- Task description
Go through the data and copy each line where the word "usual" shows up.

- Data records
^^^^^^^^^^^^^^^^
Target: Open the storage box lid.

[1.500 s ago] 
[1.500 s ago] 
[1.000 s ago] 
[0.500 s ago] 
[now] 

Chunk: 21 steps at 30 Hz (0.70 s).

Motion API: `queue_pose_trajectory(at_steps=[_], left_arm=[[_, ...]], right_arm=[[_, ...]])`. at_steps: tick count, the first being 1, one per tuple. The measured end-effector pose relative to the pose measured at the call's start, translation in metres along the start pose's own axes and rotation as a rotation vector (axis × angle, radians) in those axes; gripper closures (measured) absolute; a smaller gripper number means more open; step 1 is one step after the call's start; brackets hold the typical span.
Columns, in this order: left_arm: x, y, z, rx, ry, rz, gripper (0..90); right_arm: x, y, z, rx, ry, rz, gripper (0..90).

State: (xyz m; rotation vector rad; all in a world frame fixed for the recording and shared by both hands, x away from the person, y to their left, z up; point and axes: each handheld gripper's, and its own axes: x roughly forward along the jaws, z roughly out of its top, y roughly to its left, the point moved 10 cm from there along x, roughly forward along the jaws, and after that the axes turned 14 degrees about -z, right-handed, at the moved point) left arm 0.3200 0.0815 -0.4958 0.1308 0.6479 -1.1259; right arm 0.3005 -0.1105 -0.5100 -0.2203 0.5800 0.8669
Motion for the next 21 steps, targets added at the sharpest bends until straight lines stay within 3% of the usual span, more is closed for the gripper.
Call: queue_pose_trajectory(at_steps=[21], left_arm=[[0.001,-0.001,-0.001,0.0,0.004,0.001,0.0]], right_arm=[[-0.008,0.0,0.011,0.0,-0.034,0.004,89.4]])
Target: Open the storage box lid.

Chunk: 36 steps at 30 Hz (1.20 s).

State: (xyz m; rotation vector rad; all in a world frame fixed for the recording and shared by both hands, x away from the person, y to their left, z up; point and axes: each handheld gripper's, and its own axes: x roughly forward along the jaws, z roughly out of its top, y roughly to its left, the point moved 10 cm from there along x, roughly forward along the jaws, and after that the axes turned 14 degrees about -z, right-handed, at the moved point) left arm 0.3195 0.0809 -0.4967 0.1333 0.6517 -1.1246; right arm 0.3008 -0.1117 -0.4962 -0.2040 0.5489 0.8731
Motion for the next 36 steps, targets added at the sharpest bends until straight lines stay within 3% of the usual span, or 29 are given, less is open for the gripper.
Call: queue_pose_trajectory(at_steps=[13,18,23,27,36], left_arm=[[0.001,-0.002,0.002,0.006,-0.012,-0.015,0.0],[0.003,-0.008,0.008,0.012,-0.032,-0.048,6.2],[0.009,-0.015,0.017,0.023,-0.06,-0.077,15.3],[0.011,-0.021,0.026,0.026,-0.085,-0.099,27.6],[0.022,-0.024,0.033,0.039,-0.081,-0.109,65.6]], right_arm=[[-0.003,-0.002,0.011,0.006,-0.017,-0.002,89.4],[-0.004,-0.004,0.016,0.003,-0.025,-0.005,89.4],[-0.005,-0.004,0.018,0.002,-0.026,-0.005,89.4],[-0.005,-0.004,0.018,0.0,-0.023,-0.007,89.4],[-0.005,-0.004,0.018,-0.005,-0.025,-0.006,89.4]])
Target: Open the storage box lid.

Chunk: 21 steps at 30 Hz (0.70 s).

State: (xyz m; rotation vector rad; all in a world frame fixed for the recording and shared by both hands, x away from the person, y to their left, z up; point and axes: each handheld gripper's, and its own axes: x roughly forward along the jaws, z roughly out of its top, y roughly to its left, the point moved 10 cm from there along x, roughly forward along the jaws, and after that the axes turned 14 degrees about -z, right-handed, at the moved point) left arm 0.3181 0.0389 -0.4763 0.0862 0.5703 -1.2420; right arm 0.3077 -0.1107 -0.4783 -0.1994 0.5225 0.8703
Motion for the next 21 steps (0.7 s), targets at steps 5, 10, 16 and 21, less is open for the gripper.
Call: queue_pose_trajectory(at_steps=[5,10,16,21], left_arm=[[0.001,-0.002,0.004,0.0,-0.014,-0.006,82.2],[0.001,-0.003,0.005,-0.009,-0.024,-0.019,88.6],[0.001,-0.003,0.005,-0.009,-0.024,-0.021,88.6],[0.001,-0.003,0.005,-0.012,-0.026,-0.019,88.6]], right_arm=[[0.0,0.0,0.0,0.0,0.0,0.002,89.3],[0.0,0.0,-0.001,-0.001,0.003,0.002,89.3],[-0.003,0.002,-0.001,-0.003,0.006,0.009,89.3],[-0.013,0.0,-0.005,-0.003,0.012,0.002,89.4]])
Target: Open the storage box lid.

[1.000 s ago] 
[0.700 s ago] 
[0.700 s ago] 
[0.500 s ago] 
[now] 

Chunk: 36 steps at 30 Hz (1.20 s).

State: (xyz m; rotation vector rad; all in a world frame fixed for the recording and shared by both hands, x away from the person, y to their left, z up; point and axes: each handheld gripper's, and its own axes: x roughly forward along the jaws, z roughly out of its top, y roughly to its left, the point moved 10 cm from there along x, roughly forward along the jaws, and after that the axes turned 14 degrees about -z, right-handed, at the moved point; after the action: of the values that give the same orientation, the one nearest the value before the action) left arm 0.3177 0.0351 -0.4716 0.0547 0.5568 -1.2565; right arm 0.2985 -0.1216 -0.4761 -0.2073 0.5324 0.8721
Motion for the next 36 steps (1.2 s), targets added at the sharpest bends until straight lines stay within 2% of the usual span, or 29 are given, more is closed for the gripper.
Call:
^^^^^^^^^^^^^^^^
- Answer below
Motion for the next 21 steps, targets added at the sharpest bends until straight lines stay within 3% of the usual span, more is closed for the gripper.
Motion for the next 36 steps, targets added at the sharpest bends until straight lines stay within 3% of the usual span, or 29 are given, less is open for the gripper.
Motion for the next 36 steps (1.2 s), targets added at the sharpest bends until straight lines stay within 2% of the usual span, or 29 are given, more is closed for the gripper.

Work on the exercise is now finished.